Making Rust as Fast as Go

Making Rust as Fast as Go(christianfscott.com)

304 points by chrfrasco 6 years ago | 200 comments

matklad 6 years ago |

Note that Rust and Go programs differ in a seemingly insignificant, but actually important detail.

Rust does this

    next_dist = std::cmp::min(
        dist_if_substitute,
        std::cmp::min(dist_if_insert, dist_if_delete),
    );

Go does this

    nextDist = min(
         distIfDelete, 
         min(distIfInsert, distIfSubstitute)
    )

The order of minimums is important for this dynamic programming loop. If I change Rust version to take minimums in the same order (swapping substitute and delete), runtime drops from 1.878696288 to 1.579639363.

I haven't investigated this, but I would guess that this is the same effect I've observed in

* https://matklad.github.io/2017/03/12/min-of-three.html

* https://matklad.github.io/2017/03/18/min-of-three-part-2.htm...

(reposting my comment from reddit, as it's a rather unexpected observation)

ttd 6 years ago | |

Those are two really well written articles -- taking a complicated topic and making it very accessible. Thanks! FWIW I think a companion article on how to effectively use perf for tasks like this would be a great addition, since it can be a bit novice-unfriendly.

ishanjain28 6 years ago | |

I think they made the rust version same as Go because I cloned it just now and they are both the same. Also, Thank you soo much for the blog posts! :)

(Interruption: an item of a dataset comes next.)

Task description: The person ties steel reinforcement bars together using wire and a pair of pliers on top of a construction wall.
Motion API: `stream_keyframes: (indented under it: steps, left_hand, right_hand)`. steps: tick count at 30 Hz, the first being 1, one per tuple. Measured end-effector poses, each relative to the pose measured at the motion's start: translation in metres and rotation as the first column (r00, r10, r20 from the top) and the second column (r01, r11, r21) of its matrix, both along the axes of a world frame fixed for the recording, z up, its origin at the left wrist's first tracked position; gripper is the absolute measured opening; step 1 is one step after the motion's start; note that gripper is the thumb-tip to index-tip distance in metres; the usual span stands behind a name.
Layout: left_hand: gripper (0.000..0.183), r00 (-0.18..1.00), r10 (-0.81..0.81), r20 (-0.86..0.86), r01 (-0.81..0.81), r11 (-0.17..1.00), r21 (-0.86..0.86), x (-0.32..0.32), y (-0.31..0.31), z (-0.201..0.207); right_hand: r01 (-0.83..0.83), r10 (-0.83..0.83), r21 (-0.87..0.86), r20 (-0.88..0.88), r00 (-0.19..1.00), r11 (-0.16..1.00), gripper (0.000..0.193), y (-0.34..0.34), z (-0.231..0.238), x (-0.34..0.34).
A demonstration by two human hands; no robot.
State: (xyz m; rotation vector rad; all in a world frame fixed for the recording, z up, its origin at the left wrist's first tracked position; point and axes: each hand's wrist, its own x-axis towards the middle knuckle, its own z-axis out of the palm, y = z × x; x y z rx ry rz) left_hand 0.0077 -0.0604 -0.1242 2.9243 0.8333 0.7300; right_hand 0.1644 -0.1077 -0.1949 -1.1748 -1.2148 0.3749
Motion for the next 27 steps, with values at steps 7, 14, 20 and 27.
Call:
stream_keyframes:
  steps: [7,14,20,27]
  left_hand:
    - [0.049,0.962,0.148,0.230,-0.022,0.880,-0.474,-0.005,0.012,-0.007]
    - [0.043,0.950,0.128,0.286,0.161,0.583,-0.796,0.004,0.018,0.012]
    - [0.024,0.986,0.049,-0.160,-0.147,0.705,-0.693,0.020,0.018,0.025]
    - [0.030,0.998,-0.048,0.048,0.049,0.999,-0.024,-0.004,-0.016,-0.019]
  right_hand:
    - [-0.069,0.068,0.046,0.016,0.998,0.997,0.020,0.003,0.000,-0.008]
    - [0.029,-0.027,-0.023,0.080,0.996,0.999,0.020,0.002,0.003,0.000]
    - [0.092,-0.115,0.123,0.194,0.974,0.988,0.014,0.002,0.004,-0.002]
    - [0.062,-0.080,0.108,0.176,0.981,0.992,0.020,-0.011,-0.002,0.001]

_____smurf_____ 6 years ago | |

Given this information, and for general parsing functionalities, which one is faster, Go or Rust?

arcticbull 6 years ago | | |

As always, it depends on what your goals are. String processing is usually not the long pole when you're building something that consumes the output of a parser. Based on micro and macro benchmarks, Rust is typically substantially faster than Go and pretty much always uses less RAM [1].

But again, depends what you're doing with the output, and if these deltas even matter in your context.

[1] https://benchmarksgame-team.pages.debian.net/benchmarksgame/...

fluffything 6 years ago | | |

You can write a parser as far as the limits of your imagination allow in Rust, or C, or any other baremetal language without a thick run-time.

In Go, beyond the limits of your imagination, you'll also hit other limits, like those of the garbage collector.

drfuchs 6 years ago | |

Very few things have ever been measured accurately to ten significant digits. How much did these numbers change run to run? How many measurements did you take? Were the caches warmed up similarly? Still, point taken.

matklad 6 years ago | | |

The excessive "precision" is because I've just copy-pasted what the original bench printed.

As for "is this a reliable result", I believe I've performed diligence, appropriate for a HN comment, to make sure that this is not a completely random result. As I've said, I did not investigate this particular bit of code thoroughly. You are welcome to read the linked blog posts, which study the issue in depth.

londons_explore 6 years ago | |

Since min(a, min(b,c)) == min(b, min(a,c)), perhaps the compiler should be smart enough to swap the comparisons around if it makes it quicker?

dan-robertson 6 years ago | | |

I suspect that statement is not true for floats. Possibly you don’t get the same float from min(0,-0) as min(-0,0), and similarly with NaNs. Rust specifies that if one input is NaN then the other is returned but doesn’t say what happens if both are NaN.

arcticbull 6 years ago | | |

Part of the problem may be they re-implemented `std::cmp::min` at the bottom of the file, I wonder if there's a more optimized version in the stdlib.

chrfrasco 6 years ago |

Hey all, as some keen-eyed commenters have pointed out, it looks like the rust program is not actually equivalent to the go program. The go program parses the string once, while the rust program parses it repeatedly inside every loop. It's quite late in Sydney as I write this so I'm not up for a fix right now, but this post is probably Fake News. The perf gains from jemalloc are real, but it's probably not the allocators fault. I've updated the post with this message as well.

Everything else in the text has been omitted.